"I don't remember hearing of it in our French course."

"I don't think it's included in the French course of a convent. I hope not."

"Why not?"

"For the very reason that we ought to go see it—now."

He was quite sure that he was sincere in his attitude. They were sightseers, and he had always been told that Montmartre was one of the sights of Paris. They had seen everything else. They had seen Notre Dame, the Sainte Chapelle, the markets, the Palais de Justice, the Chambre des Députés, the tomb of Napoleon—everything. They had enjoyed the Jardins des Tuileries and the pictures and sculpture of the Luxembourg Museum, and they had walked through the weary miles of painted canvases in the Louvre, where Muriel lingered before the spot at which the Mona Lisa had long hung. They had even permitted themselves the horrors of the Morgue. Why should Stainton not complete his knowledge of Paris, and why should he not, like most other Americans, take his wife, however young she was, to Montmartre with him? Jim had once said to Holt that he had, all his life long, kept himself clean. The curiosities of his youth had remained unsatisfied.

The strongest impulses are not infrequently those of which one is entirely unconscious. At Aiken, Stainton had yielded himself with the extravagance of the young man of twenty-five, which he thought he was, to the demands of the situation in which he found himself. At sea there had necessarily been a quieter period; but this had ended with the arrival of the Staintons in Paris. The tension of sightseeing had, alone, sufficed to wear them out, and now (though he persuaded himself that this was but the inevitable development of the novel into the commonplace) he began to fear that the high tide of his emotion might be sinking to the low level of habit and affection, that what was true of himself was also true of Muriel, and he drew the inference that another sort of sightseeing would be good for them both.

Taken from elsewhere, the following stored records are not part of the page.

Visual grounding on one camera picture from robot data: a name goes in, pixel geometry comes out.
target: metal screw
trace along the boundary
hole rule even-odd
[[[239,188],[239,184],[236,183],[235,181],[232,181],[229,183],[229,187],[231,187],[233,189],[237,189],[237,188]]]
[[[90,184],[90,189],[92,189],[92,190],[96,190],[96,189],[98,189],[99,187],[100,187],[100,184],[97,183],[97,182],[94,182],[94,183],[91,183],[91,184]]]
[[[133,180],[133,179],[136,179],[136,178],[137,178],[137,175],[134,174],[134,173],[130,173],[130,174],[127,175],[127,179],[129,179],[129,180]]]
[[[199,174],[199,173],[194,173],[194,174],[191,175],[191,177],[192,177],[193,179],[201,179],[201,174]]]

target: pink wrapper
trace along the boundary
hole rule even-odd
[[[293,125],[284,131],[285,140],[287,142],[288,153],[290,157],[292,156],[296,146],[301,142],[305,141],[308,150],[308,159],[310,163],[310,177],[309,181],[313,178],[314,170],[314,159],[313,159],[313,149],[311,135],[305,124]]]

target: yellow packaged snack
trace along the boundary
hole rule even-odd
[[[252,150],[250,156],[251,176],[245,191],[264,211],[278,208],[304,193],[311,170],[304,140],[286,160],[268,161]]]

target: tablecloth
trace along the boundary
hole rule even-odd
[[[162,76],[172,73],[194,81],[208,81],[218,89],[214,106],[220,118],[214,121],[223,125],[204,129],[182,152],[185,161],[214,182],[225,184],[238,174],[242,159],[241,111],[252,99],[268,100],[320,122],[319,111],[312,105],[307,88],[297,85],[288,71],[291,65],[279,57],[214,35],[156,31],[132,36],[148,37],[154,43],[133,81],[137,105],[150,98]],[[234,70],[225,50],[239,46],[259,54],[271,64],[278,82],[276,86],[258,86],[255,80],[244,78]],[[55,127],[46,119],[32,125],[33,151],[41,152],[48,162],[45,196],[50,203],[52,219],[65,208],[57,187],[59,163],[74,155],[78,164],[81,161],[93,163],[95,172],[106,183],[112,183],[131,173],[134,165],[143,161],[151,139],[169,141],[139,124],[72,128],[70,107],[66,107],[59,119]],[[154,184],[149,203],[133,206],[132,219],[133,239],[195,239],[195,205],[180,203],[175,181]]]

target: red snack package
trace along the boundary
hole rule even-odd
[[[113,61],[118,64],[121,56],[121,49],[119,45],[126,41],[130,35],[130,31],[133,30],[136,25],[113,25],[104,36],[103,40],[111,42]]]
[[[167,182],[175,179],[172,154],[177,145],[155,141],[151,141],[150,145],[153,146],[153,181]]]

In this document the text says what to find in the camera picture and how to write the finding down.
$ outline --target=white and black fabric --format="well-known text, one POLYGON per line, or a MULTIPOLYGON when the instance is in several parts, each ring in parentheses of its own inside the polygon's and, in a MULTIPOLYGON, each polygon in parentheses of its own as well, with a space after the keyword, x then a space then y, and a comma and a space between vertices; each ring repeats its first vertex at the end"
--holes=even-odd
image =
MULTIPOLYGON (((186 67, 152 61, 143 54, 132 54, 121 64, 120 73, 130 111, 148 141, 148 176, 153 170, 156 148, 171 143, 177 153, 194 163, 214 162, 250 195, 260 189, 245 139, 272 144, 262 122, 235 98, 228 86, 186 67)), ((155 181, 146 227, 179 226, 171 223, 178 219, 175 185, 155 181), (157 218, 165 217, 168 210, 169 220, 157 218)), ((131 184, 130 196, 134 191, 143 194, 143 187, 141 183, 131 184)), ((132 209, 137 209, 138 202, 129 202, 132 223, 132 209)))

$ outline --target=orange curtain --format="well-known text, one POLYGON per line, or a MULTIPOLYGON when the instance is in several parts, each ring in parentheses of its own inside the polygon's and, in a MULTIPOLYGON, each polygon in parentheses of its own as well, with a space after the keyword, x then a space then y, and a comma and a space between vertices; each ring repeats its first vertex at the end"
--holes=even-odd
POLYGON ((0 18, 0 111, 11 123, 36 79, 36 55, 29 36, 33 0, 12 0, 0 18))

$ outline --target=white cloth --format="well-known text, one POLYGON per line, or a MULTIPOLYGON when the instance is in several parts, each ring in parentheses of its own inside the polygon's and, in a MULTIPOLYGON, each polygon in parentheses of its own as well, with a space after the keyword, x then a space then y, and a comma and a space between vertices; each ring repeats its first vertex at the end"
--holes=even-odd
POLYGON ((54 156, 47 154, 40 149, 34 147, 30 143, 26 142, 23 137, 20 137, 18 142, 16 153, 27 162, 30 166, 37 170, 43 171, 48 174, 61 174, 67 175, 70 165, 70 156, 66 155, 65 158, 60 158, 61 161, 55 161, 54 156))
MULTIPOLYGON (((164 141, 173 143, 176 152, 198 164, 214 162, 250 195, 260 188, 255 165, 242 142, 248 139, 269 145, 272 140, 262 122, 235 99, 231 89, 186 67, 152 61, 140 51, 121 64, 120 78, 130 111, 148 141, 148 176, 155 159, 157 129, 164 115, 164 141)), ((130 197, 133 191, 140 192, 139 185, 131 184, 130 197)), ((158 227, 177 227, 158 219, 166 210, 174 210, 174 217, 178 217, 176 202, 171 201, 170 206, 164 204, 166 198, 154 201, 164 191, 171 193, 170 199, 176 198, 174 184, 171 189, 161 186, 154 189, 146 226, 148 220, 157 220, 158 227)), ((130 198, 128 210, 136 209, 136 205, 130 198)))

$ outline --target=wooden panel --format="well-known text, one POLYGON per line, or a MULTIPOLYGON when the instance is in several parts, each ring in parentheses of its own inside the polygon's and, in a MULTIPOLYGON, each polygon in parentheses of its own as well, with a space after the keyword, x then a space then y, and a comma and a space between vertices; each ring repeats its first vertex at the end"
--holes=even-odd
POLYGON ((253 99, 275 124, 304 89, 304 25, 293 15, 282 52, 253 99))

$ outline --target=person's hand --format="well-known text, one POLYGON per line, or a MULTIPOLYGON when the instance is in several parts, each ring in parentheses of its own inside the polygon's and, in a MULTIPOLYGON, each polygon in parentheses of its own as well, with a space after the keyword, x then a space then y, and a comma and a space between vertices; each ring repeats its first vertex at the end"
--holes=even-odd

So they went to Montmartre.

At the advice of their chauffeur, they commenced with the Bal Tabarin. From the motor-car that had hauled them up the long hills of dark and tortuous streets, they stepped into a blaze of yellow light, under which half a dozen men hurried to them. One held the door of the cab; another, as if it were his sole business in life, wielded a folded newspaper as a shield to protect Muriel's gown from contamination by the motor's muddy tires; two pointed to the scintillating doorway, and two more chattered enquiries that Jim could in no wise interpret.

He knew, however, that there was one answer to every question: he doled out a handful of francs, in true American fashion, and then handed a purple and white bill to his wife.

Curiously text-book French though it was, Muriel's French had proved really intelligible; she had rapidly acquired the power of comprehending a full third of the French addressed to her, and all this struck Stainton, who loved to follow the lips that were his, speaking a language that was not his and of which he was nearly ignorant, as a proof of her superiority. Therefore she now preceded him to the ticket window and made their purchase. A moment later a large man in a frock coat was ushering them, among capped and aproned maids that begged permission to check wraps, up to the double stairway at the end of the big ballroom and into a box twenty feet above the floor.